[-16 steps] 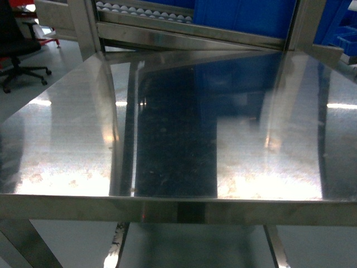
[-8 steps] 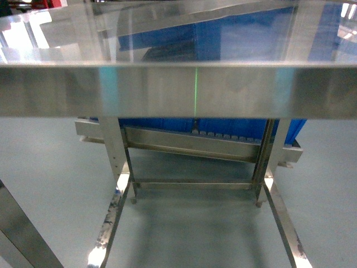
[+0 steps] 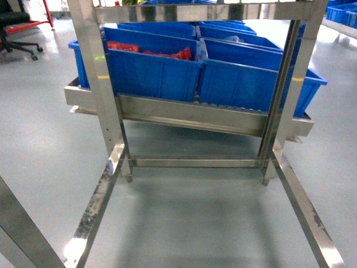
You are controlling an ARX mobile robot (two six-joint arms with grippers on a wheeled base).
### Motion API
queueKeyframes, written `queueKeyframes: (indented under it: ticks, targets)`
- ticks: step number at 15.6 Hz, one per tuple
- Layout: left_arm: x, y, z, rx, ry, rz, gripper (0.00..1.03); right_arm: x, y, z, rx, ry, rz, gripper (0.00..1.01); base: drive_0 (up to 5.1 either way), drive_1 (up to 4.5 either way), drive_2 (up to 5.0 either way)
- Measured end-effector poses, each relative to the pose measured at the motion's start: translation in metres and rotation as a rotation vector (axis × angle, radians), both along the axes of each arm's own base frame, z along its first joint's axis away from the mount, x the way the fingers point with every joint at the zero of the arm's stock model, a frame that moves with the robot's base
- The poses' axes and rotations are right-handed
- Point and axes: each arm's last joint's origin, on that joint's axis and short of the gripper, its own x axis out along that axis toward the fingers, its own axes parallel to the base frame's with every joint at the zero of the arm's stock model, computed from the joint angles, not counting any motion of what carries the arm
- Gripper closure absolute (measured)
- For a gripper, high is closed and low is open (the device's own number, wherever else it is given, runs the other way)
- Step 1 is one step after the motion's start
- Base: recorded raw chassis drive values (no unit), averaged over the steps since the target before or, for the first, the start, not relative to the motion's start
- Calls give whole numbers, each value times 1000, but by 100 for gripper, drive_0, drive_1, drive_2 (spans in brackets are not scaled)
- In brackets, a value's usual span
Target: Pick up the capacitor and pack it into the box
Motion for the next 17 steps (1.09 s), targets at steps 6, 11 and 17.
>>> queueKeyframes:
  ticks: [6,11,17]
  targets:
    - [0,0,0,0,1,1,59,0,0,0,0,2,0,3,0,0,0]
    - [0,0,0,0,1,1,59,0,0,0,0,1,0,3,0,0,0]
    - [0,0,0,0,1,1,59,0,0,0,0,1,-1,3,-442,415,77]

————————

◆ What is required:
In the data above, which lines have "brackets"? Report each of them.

◆ Result of this task:
- Calls give whole numbers, each value times 1000, but by 100 for gripper, drive_0, drive_1, drive_2 (spans in brackets are not scaled)
- In brackets, a value's usual span

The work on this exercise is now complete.